| Work to complete |
Print, with no pictures, the exact lines that run from the one containing "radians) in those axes" through the last line of the material below, both ends included.

| Records to use |
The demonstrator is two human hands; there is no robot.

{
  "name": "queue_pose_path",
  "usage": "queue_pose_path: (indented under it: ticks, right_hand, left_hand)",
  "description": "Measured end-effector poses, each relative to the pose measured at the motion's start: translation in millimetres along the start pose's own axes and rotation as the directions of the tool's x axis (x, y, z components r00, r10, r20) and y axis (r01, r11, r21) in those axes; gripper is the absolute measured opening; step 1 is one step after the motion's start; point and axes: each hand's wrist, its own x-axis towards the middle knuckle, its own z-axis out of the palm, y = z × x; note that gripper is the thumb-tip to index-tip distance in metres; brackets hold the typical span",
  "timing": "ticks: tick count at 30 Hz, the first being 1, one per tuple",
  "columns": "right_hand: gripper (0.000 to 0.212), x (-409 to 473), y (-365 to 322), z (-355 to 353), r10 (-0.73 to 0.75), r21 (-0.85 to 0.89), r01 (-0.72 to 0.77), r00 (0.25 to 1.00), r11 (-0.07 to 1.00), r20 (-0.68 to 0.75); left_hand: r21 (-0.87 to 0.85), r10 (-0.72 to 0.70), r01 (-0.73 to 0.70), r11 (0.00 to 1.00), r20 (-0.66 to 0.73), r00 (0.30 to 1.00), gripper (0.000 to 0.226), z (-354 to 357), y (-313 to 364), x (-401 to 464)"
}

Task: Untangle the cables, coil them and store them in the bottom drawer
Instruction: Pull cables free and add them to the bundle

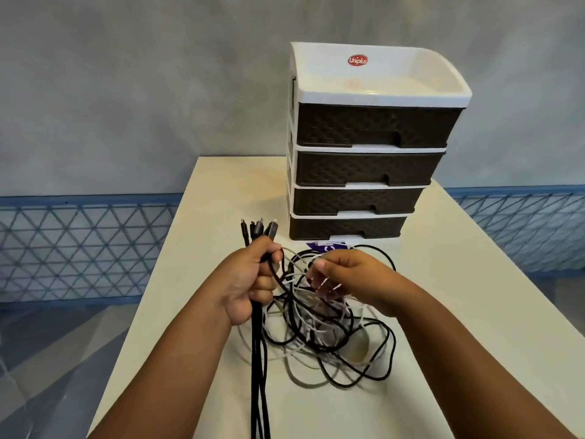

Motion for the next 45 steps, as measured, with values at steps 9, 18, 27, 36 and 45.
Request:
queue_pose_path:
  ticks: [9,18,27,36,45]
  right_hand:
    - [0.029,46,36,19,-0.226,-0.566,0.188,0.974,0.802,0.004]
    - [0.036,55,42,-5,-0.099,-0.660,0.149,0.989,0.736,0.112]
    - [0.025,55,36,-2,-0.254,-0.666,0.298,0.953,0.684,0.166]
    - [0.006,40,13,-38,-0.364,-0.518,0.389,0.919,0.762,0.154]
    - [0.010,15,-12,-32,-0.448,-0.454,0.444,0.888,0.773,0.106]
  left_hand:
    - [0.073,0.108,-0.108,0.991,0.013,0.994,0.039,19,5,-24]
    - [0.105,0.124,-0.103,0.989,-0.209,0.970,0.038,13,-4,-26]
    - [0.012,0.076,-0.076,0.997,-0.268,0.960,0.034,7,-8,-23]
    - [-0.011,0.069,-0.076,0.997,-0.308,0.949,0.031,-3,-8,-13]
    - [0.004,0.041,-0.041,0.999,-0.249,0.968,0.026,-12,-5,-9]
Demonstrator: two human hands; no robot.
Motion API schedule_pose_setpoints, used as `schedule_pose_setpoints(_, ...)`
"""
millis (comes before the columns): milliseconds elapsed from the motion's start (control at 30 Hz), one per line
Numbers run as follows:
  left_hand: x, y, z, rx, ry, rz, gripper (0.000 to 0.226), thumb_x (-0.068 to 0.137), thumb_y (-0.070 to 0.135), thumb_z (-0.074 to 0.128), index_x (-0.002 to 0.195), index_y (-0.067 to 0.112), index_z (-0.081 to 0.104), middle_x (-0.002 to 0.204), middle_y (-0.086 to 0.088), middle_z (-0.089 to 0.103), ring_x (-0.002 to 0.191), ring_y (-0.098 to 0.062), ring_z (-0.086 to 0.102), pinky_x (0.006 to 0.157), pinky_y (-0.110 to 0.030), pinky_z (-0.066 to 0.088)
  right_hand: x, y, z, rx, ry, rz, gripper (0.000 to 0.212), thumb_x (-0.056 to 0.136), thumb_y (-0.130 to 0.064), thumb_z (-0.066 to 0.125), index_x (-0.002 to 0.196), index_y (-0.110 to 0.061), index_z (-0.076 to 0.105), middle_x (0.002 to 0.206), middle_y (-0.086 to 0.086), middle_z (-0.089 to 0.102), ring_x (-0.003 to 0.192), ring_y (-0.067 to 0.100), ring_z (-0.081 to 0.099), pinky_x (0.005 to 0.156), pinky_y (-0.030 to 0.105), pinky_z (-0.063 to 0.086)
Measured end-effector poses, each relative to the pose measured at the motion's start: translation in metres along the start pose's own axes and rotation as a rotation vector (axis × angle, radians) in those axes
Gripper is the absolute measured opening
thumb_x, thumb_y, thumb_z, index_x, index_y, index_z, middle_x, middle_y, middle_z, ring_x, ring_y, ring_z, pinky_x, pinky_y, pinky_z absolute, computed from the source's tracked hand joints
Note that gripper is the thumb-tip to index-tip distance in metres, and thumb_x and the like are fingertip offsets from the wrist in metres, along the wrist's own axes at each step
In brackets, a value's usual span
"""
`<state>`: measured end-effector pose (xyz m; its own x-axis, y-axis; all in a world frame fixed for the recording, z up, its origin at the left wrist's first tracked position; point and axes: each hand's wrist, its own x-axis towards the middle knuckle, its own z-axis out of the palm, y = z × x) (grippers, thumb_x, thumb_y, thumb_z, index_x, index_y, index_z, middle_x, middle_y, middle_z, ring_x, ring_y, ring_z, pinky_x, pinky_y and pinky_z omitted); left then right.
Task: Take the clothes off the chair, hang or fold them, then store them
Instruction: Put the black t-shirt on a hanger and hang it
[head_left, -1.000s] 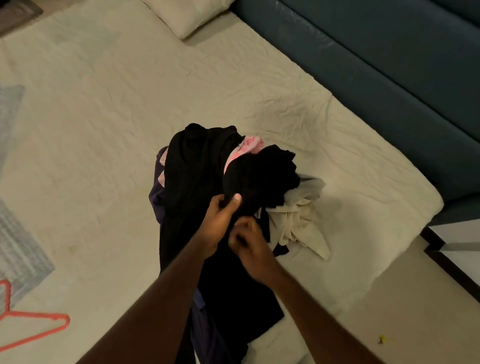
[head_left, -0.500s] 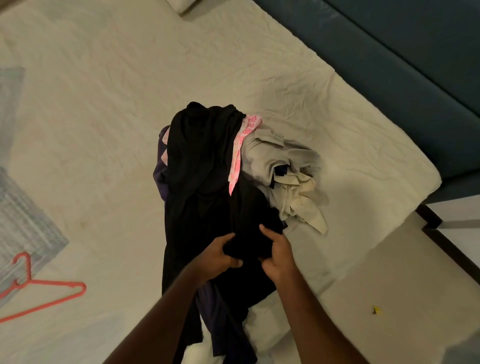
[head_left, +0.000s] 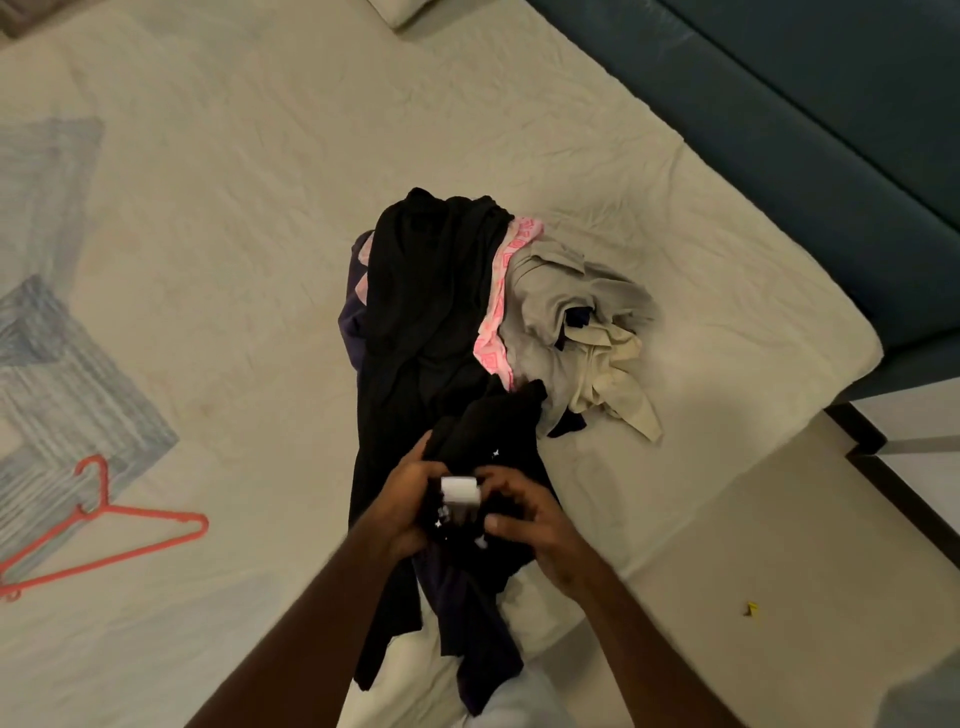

| Exercise output |
Measured end-effector poses, each relative to the pose measured at the motion's start: translation in metres along the start pose's own axes and rotation as a rotation vector (axis × angle, radians) in those axes
Gripper is the absolute measured opening
thumb_x, thumb_y, thumb_z, index_x, index_y, index_z, middle_x, middle_y, middle_z, ring_x, ring_y, ring_z, pinky_x, pinky_y, pinky_z absolute, computed from the source's tracked hand joints
Note that gripper is the thumb-tip to index-tip distance in metres, and thumb_x and the like are fingertip offsets from the wrist in metres, along the wrist's own axes at each step
In brackets, a value's usual span
"""
`<state>`: measured end-effector pose (xyz m; its own x-axis, y-axis; all in a world frame fixed for the recording, z up, its origin at the left wrist's first tracked position; point and axes: each hand's wrist, its own x-axis towards the middle knuckle, its own z-axis out of the palm, y = z × x) (grippers, thumb_x, thumb_y, thumb_z, index_x, index_y, index_z, middle_x, middle_y, middle_z, ring_x, ring_y, ring_z, pinky_x, pinky_y and pinky_z omitted); left then right.
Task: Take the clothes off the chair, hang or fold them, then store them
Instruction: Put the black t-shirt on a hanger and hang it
[head_left, -1.000s] 
[head_left, -0.500s] 
[head_left, +0.000s] 

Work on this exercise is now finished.